Why Are Nursing Homes Evicting People With Disabilities?

It’s spreading across the nation and there is very little we can do about it. Nursing homes are evicting “difficult” residents, despite courtroom intervention, and now many experts believe we are on the verge of a new nursing home eviction epidemic. Is there anything we can do to stop it?

Why Are Nursing Homes Evicting People With Disabilities?

The Long-Term Care Ombudsman Program says that nursing home discharge and eviction complaints have risen by 57 percent since 2000, and the problem is only getting worse. Reports of adult-care facilities transferring patients have been coming in from all across the US, and although these facilities can only evict people who endanger others or can’t be kept safe, many experts believe that nursing homes are getting rid of residents who don’t fit that description.

The Long Term Care Community Coalition is part of a growing number of advocacy groups accusing nursing homes of evicting residents who are seen as undesirable—residents showing signs of dementia related aggression, residents who require a greater amount of care, or residents whose families complain about their treatment—and many of these residents happen to be people with disabilities.

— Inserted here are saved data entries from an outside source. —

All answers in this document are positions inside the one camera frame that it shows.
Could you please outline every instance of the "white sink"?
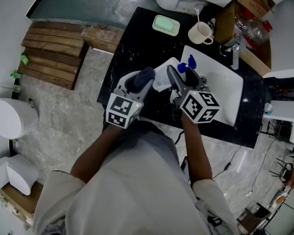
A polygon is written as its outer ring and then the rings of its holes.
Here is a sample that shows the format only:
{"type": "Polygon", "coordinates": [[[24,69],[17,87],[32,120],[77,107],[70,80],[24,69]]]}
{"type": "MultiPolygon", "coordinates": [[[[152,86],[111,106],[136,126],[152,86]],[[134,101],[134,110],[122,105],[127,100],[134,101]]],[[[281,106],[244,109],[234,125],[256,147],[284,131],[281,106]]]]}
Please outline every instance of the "white sink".
{"type": "Polygon", "coordinates": [[[184,46],[181,63],[187,64],[190,55],[193,55],[196,61],[195,71],[207,78],[206,86],[221,106],[214,119],[234,126],[241,102],[243,79],[216,60],[189,46],[184,46]]]}

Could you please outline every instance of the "floor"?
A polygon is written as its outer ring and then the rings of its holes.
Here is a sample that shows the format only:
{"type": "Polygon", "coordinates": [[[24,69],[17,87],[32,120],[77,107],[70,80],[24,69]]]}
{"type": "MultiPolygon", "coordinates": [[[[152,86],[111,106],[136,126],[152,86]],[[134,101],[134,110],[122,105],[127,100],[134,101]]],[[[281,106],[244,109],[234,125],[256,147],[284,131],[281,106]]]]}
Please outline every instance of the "floor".
{"type": "MultiPolygon", "coordinates": [[[[100,135],[103,108],[96,100],[111,59],[111,54],[90,49],[74,91],[23,76],[21,100],[33,99],[39,112],[39,124],[31,133],[18,139],[15,146],[38,167],[40,183],[45,182],[52,170],[69,172],[75,160],[100,135]]],[[[174,141],[181,132],[175,127],[155,124],[174,141]]],[[[205,136],[203,143],[213,175],[223,171],[238,151],[231,167],[215,178],[235,217],[256,202],[269,206],[276,191],[282,187],[278,179],[271,177],[269,170],[279,171],[275,158],[285,158],[287,145],[284,142],[261,134],[254,149],[205,136]]],[[[176,147],[181,163],[186,155],[183,135],[176,147]]]]}
{"type": "Polygon", "coordinates": [[[179,17],[184,22],[189,15],[165,11],[156,0],[42,0],[31,19],[82,21],[87,24],[110,25],[125,29],[135,9],[143,7],[168,17],[179,17]]]}

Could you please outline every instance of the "black countertop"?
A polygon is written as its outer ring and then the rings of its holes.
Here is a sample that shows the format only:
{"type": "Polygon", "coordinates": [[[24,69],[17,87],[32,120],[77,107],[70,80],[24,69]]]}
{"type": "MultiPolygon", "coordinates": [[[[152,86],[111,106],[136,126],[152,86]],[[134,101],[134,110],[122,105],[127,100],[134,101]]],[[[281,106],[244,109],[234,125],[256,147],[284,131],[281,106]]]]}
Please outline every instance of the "black countertop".
{"type": "MultiPolygon", "coordinates": [[[[112,58],[97,102],[108,104],[111,92],[124,75],[140,71],[147,66],[156,68],[171,57],[181,60],[185,45],[201,51],[230,69],[232,60],[220,55],[218,43],[214,41],[211,45],[195,45],[189,40],[187,33],[196,23],[195,17],[190,16],[188,22],[180,22],[179,34],[172,37],[152,29],[156,15],[158,13],[150,10],[140,7],[136,9],[112,58]]],[[[235,126],[232,127],[215,120],[198,126],[201,134],[205,136],[253,148],[261,127],[265,105],[264,80],[241,59],[239,69],[234,72],[244,80],[235,126]]],[[[174,121],[172,118],[170,94],[170,89],[159,93],[151,88],[140,115],[182,128],[181,121],[174,121]]]]}

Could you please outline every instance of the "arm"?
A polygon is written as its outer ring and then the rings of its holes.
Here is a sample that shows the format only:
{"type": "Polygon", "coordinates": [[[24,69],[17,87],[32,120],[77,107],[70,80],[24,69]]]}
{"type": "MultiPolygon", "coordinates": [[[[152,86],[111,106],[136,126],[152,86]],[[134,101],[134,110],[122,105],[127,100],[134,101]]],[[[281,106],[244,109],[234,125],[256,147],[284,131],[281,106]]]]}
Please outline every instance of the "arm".
{"type": "Polygon", "coordinates": [[[193,184],[203,179],[212,179],[210,163],[197,124],[194,124],[184,112],[181,120],[185,135],[191,183],[193,184]]]}
{"type": "Polygon", "coordinates": [[[97,140],[76,160],[71,175],[85,183],[98,172],[113,143],[121,135],[121,128],[110,124],[97,140]]]}

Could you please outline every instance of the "green soap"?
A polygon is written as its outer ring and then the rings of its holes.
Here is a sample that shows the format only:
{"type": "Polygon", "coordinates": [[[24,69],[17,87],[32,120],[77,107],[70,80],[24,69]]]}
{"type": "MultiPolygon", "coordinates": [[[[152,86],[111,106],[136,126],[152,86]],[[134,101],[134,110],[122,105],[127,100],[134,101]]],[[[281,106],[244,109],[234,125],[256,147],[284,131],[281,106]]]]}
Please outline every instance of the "green soap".
{"type": "Polygon", "coordinates": [[[169,30],[169,31],[173,30],[173,22],[168,18],[157,17],[155,20],[155,25],[164,30],[169,30]]]}

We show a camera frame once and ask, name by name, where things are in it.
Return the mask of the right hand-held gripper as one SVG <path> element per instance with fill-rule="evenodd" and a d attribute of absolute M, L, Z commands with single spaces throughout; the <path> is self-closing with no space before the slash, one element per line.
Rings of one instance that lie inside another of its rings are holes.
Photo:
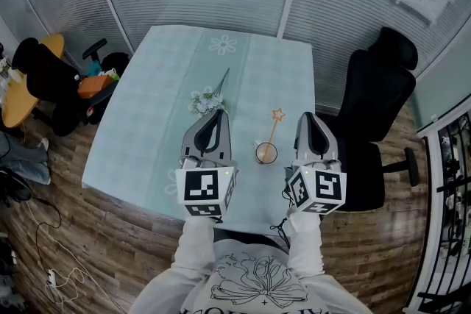
<path fill-rule="evenodd" d="M 297 123 L 296 158 L 285 167 L 288 212 L 327 215 L 346 202 L 347 174 L 341 171 L 338 143 L 327 124 L 304 112 Z"/>

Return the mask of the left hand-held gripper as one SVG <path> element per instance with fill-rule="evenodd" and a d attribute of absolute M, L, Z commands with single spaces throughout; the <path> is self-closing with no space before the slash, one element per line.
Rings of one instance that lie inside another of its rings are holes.
<path fill-rule="evenodd" d="M 236 187 L 237 165 L 210 160 L 231 160 L 229 118 L 215 110 L 197 120 L 184 134 L 183 164 L 175 171 L 177 202 L 187 218 L 222 218 Z M 206 157 L 198 160 L 194 157 Z"/>

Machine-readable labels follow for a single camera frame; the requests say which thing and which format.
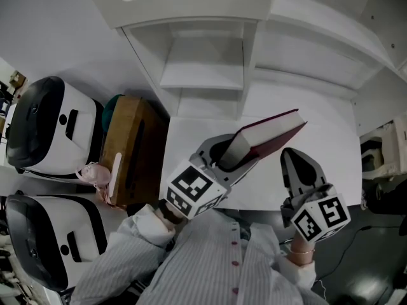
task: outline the black and white marker cube
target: black and white marker cube
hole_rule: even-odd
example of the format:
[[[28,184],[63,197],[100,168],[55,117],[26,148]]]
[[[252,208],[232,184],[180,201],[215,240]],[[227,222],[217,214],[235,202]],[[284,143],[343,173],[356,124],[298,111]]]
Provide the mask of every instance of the black and white marker cube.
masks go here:
[[[324,240],[350,222],[350,214],[342,195],[306,202],[291,222],[302,237],[309,242]]]
[[[172,172],[167,185],[165,199],[188,219],[217,206],[227,191],[188,160]]]

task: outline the person
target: person
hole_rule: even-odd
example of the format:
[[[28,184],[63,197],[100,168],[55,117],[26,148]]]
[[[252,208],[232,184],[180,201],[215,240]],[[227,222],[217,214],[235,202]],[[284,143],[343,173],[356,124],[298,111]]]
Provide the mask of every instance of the person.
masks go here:
[[[271,226],[210,209],[190,220],[166,252],[182,217],[161,200],[157,210],[146,205],[125,219],[79,280],[71,304],[124,304],[118,299],[134,281],[149,284],[137,305],[327,304],[310,290],[315,245],[298,233],[284,257]]]

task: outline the black cable
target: black cable
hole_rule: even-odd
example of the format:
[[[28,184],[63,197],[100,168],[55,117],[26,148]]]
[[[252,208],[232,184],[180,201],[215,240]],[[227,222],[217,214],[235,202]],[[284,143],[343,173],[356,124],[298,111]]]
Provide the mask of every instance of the black cable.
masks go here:
[[[341,256],[341,258],[340,258],[338,264],[335,266],[335,268],[334,268],[331,272],[329,272],[329,273],[327,273],[327,274],[324,274],[323,276],[321,276],[321,277],[319,277],[318,279],[316,279],[316,280],[315,280],[315,283],[317,283],[319,280],[322,280],[322,279],[326,278],[327,276],[333,274],[333,273],[335,272],[335,270],[338,269],[339,265],[341,264],[341,262],[342,262],[342,260],[343,260],[343,258],[344,258],[344,256],[345,256],[345,254],[346,254],[346,251],[352,246],[353,242],[354,242],[355,239],[356,239],[356,235],[358,234],[359,231],[367,231],[367,230],[372,229],[372,228],[400,228],[400,226],[364,226],[364,227],[362,227],[362,228],[359,228],[359,229],[355,232],[355,235],[354,235],[354,237],[352,238],[352,241],[350,241],[350,243],[349,243],[349,245],[347,246],[347,248],[343,251],[342,256]]]

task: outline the cardboard box
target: cardboard box
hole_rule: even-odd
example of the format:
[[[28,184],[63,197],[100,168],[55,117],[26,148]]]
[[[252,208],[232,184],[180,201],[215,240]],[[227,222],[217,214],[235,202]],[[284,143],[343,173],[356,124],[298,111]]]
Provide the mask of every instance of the cardboard box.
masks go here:
[[[10,77],[10,85],[15,89],[20,88],[24,84],[24,81],[25,77],[18,71],[13,72]]]
[[[6,119],[0,117],[0,136],[3,136],[4,125],[6,124]]]
[[[168,125],[145,100],[127,96],[118,99],[100,161],[112,171],[116,154],[121,153],[112,204],[158,200],[167,131]]]

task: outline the white table
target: white table
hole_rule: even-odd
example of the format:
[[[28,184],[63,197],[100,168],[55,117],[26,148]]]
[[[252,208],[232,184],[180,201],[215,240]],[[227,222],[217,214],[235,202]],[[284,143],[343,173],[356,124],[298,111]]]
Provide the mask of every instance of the white table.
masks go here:
[[[167,177],[205,139],[234,133],[244,125],[296,107],[308,123],[285,147],[299,149],[316,160],[324,170],[327,181],[335,185],[338,193],[342,193],[347,205],[360,203],[361,155],[350,102],[298,88],[282,89],[270,86],[270,83],[259,83],[251,88],[244,111],[244,114],[251,116],[245,115],[240,121],[171,118],[160,197],[166,192]],[[282,150],[262,159],[219,207],[280,210],[282,202],[288,197],[280,164]]]

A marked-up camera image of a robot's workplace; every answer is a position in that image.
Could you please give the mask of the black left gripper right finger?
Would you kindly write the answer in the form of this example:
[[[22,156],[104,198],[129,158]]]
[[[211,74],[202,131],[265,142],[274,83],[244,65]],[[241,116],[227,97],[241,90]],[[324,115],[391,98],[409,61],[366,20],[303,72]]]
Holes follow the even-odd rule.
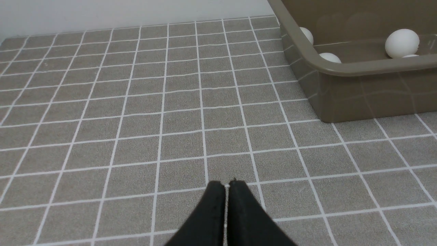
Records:
[[[296,246],[265,212],[244,181],[232,180],[229,185],[229,246]]]

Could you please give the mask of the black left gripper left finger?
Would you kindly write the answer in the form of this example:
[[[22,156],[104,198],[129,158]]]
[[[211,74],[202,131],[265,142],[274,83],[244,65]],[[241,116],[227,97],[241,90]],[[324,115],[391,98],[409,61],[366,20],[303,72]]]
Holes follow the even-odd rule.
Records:
[[[210,181],[195,209],[165,245],[222,246],[225,199],[225,186]]]

How Can We Fight This Trend?

Families who have fallen victim to this rising trend have contacted lawyers and ombudsmen to help fight these evictions. However, even when these families win their court cases, some nursing homes are still refusing to let these residents return to their rooms, and why should they? A nursing home in Philadelphia that was cited for involuntary discharge didn’t even have to pay a fine for the infraction, which means that rebellious nursing homes don’t even have consequences to hold them accountable. This leaves many people with very few options to fight back, but new laws are trying to give more options to people with disabilities.

The Disability Integration Act is an effort to get insurances and states that provide long-term services and support to fund home and community based alternatives to institutionalization in a nursing home. If this bill passes, it could provide another option for people with disabilities who think a nursing home is their only option.